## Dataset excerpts

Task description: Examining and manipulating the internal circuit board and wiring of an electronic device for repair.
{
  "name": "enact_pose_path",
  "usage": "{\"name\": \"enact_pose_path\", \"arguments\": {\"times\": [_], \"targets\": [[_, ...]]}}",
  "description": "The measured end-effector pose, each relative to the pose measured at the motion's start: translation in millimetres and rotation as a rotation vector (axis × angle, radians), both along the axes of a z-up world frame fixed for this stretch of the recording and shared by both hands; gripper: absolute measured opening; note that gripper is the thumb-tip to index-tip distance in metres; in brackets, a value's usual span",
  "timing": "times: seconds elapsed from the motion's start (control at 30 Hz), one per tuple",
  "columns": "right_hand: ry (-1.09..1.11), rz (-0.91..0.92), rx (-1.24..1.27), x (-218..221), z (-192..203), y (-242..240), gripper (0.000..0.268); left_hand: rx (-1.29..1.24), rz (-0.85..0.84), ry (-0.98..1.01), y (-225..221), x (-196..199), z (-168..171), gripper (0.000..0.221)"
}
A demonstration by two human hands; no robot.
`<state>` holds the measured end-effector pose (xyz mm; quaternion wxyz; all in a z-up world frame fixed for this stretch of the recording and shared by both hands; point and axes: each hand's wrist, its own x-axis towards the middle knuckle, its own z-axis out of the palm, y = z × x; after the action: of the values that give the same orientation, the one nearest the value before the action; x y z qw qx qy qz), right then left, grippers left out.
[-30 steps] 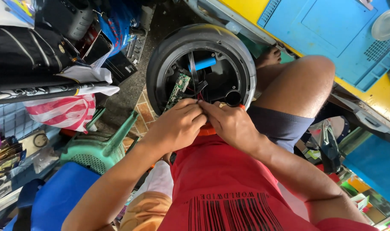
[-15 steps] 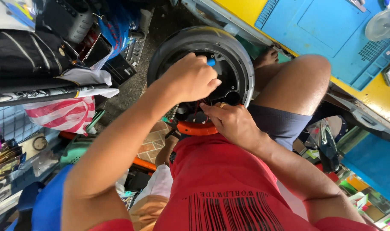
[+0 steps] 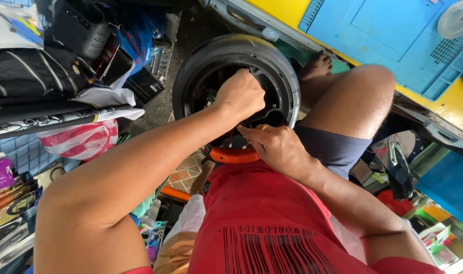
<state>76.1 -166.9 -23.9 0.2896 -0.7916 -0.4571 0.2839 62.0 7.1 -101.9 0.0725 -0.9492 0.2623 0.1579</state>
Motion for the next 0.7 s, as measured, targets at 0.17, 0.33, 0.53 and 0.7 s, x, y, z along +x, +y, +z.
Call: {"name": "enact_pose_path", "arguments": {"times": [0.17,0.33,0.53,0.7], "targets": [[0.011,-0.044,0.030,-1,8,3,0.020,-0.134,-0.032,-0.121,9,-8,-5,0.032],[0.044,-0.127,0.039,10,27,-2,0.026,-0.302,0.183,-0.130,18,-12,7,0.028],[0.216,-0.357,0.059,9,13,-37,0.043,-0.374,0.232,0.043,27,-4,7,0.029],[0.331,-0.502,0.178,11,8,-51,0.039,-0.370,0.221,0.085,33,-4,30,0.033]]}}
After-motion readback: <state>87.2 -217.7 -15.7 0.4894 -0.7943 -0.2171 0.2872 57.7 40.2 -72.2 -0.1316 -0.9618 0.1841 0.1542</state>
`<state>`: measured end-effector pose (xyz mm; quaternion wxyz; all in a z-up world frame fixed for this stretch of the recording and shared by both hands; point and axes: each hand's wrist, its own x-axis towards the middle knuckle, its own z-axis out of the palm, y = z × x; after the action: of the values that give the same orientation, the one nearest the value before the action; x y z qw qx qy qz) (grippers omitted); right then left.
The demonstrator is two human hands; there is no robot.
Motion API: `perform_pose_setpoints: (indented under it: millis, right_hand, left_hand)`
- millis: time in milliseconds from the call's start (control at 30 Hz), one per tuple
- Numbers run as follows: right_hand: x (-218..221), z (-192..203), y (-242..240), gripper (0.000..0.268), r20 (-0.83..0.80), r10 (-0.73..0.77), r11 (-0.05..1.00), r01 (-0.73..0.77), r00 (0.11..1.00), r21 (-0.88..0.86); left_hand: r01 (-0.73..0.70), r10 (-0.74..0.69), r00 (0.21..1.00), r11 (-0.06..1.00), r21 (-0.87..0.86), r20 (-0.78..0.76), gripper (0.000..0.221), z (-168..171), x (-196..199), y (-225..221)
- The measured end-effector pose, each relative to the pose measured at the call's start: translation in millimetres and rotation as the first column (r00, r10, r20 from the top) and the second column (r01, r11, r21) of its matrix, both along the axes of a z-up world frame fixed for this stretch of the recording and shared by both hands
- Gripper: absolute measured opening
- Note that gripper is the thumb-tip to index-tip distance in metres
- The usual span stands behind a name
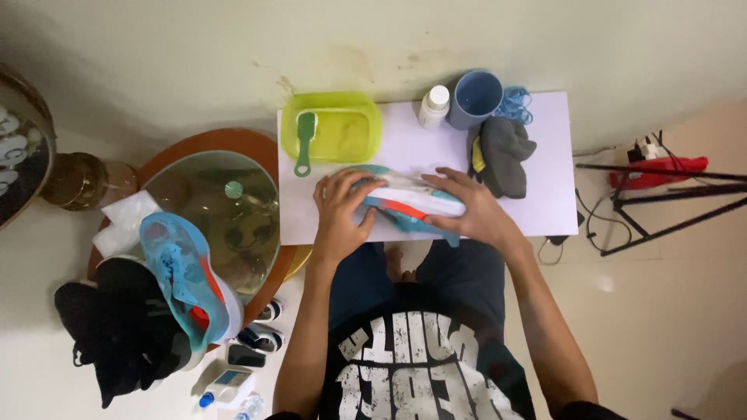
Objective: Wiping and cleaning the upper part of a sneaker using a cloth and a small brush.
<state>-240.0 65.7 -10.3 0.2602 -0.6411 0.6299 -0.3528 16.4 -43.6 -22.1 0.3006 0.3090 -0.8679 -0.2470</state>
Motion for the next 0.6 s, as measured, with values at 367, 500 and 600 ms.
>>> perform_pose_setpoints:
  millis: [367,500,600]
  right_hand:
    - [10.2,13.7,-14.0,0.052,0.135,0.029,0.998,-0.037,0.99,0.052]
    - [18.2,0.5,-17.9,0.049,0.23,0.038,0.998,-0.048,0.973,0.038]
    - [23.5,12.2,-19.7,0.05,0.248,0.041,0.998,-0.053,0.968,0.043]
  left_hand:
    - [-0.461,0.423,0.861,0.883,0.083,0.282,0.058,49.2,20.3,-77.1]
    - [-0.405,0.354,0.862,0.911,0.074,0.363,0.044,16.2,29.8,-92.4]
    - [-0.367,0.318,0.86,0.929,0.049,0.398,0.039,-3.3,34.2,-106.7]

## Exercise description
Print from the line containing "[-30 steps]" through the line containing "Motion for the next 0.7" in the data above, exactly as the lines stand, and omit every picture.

## Output
[-30 steps] 
[-15 steps] 
[+0 steps] 
<state>76.1 -166.9 -23.9 0.2896 -0.7916 -0.4571 0.2839 62.0 7.1 -101.9 0.0725 -0.9492 0.2623 0.1579</state>
Motion for the next 0.7 s, as measured, targets at 0.17, 0.33, 0.53 and 0.7 s, x, y, z along +x, +y, +z.

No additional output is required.